Esta é a primeira vez desde 2008 que o país revisa su principal programa para aplacar as mudanças climáticas e se adaptar aos seus efeitos.
O plano mira em 2035, quando se espera que o país tenha reduzido em 67% as emissões de gases do efeito estufa em relação aos níveis de 2005, segundo as metas fixadas pelo governo Lula.
As emissões de gases do efeito estufa no país têm origem principalmente no desmatamento (40%), ligado a práticas ilegais para ampliar as superfícies agrícolas, mostram os dados oficiais mais recentes, de 2022.

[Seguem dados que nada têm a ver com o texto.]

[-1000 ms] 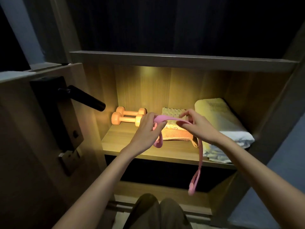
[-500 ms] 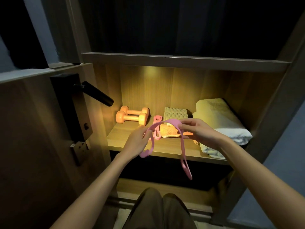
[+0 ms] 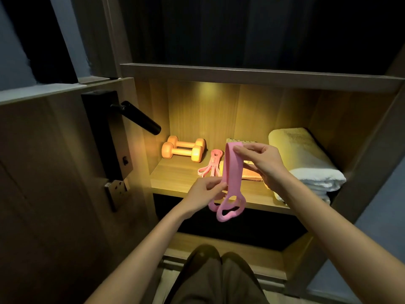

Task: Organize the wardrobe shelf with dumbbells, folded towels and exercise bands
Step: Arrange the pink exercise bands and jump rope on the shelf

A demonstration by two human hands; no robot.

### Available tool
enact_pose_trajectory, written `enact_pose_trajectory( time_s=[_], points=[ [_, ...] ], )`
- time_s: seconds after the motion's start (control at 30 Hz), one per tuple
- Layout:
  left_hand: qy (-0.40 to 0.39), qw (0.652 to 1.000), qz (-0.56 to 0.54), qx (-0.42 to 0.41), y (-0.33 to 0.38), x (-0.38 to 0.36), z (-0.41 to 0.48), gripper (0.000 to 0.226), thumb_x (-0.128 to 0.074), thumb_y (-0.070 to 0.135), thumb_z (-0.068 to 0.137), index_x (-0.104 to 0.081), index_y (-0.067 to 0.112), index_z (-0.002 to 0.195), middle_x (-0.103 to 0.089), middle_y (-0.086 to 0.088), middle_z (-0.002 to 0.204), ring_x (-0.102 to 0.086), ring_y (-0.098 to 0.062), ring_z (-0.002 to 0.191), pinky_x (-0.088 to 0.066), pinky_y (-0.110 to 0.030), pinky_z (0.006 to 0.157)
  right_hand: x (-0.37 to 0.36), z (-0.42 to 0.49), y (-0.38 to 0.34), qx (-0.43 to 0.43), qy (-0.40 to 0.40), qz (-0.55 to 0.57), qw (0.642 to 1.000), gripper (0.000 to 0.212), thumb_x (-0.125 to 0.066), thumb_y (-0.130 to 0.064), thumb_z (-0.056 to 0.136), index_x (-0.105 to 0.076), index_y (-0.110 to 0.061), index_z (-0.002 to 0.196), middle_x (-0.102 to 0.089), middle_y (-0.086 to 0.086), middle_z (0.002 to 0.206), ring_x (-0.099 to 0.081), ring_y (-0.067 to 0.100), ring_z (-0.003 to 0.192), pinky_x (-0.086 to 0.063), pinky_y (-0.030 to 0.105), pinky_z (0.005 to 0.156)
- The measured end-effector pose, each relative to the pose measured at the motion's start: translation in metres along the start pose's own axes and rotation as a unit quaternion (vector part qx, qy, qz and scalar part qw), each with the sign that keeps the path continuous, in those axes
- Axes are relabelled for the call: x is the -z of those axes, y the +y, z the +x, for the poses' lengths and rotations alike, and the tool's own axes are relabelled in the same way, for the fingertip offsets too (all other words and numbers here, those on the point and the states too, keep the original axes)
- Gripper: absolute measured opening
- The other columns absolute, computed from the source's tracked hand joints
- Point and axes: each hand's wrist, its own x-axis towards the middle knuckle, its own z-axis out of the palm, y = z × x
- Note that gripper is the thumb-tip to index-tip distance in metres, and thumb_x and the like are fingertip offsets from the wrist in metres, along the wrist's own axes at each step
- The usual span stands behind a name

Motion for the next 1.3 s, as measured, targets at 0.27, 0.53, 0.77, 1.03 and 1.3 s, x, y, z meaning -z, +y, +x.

Lula prometeu reduzir o desmatamento a zero até 2030. Segundo o novo plano climático, ao qual a AFP teve acesso, a meta vai consolidar esse setor como "principal vetor de redução de emissões líquidas até 2035".
O país foi atingido nos últimos anos por desastres climáticos extremos, desde inundações até incêndios e secas, que especialistas associam às mudanças climáticas. "A gente vive uma situação gravíssima de emergência climática", destacou em entrevista coletiva a ministra do Meio Ambiente, Marina Silva. "O Plano Clima vai orientar as ações do governo, tanto nas agendas de adaptação quanto de mitigação."
Em nota, o governo informou que o plano, elaborado durante mais de dois anos, "representa um compromisso coletivo com a transição para uma economia de baixo carbono no curto prazo e para a neutralidade de emissões nas próximas décadas".
Cláudio Angelo, da rede de ONGs Observatório do Clima, saudou o fato de o novo plano começar "a tratar da questão espinhosa de como financiar" as metas climáticas. "Mas ele está longe de fazer a transformação econômica de que precisamos para dar a contribuição justa do Brasil para um mundo de 1,5°C" em relação à era pré-industrial, ressaltou, citado em comunicado.